- WHAT THIS TASK INVOLVES -
Your result should be the lines holding the word "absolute", copied from the entries below.
* * *
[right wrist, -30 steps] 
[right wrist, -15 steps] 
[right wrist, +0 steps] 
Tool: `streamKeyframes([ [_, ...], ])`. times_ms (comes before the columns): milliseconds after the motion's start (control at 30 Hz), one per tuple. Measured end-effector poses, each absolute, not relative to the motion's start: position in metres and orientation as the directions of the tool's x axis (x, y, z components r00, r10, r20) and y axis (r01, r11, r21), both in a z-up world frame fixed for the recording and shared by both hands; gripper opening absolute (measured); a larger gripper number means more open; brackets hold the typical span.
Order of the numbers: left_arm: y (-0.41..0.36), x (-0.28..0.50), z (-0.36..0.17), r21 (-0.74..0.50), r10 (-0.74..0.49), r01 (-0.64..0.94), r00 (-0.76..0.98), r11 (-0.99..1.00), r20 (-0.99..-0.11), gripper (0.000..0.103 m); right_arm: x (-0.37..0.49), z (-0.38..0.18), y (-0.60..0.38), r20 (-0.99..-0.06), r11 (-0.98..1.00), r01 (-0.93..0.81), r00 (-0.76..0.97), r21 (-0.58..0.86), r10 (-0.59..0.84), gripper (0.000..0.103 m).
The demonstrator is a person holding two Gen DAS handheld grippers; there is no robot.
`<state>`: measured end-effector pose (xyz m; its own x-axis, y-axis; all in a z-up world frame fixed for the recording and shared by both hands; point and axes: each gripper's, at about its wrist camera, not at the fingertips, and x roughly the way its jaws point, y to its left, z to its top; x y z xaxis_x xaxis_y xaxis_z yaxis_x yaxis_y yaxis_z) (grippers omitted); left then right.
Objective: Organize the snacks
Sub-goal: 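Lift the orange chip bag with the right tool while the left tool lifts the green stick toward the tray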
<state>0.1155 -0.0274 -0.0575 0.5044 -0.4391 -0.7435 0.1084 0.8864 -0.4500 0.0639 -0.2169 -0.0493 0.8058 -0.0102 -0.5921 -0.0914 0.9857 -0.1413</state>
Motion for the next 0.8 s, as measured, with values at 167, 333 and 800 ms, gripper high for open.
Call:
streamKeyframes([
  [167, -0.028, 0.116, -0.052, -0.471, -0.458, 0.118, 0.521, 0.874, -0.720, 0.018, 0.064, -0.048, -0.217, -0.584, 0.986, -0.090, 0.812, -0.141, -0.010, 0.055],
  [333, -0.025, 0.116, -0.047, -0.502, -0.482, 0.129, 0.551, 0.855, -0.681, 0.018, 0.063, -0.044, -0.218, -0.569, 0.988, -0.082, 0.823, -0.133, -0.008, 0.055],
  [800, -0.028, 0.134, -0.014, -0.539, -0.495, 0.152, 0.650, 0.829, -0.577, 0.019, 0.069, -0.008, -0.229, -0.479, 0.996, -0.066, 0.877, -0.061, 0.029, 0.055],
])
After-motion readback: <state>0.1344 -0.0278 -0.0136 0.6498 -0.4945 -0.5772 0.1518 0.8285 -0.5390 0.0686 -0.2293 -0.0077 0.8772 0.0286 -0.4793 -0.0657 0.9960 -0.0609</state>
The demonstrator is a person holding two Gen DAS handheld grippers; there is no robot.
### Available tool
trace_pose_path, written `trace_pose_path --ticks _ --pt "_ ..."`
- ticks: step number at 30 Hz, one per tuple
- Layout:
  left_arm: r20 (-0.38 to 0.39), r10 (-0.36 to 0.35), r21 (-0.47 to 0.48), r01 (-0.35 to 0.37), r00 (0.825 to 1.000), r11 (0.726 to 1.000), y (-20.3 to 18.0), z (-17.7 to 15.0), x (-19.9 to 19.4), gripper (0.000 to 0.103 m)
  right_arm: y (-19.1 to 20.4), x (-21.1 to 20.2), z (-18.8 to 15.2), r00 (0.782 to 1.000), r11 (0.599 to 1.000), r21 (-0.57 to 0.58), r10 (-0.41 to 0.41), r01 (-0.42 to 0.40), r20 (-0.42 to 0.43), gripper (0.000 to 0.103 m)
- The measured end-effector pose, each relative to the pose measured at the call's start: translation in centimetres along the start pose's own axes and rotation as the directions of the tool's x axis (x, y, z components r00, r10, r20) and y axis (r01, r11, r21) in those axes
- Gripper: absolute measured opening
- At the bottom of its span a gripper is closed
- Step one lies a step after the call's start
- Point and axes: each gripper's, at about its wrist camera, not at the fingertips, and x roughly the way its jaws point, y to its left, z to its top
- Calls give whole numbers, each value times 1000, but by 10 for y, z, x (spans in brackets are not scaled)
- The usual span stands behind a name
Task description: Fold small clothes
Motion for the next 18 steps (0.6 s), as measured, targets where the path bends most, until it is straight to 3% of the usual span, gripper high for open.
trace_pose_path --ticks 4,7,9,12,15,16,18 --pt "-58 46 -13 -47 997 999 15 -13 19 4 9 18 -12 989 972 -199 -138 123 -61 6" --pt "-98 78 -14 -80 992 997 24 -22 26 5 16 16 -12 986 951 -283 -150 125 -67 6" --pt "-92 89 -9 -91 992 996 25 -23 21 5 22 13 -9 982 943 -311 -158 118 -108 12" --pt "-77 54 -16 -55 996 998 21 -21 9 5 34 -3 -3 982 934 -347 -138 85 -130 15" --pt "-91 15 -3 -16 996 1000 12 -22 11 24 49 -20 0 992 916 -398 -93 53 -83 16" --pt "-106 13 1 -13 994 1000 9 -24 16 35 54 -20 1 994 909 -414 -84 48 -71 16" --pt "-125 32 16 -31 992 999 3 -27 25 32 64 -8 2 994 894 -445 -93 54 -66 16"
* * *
- RESULT OF THE TASK -
Tool: `streamKeyframes([ [_, ...], ])`. times_ms (comes before the columns): milliseconds after the motion's start (control at 30 Hz), one per tuple. Measured end-effector poses, each absolute, not relative to the motion's start: position in metres and orientation as the directions of the tool's x axis (x, y, z components r00, r10, r20) and y axis (r01, r11, r21), both in a z-up world frame fixed for the recording and shared by both hands; gripper opening absolute (measured); a larger gripper number means more open; brackets hold the typical span.
- Gripper: absolute measured opening

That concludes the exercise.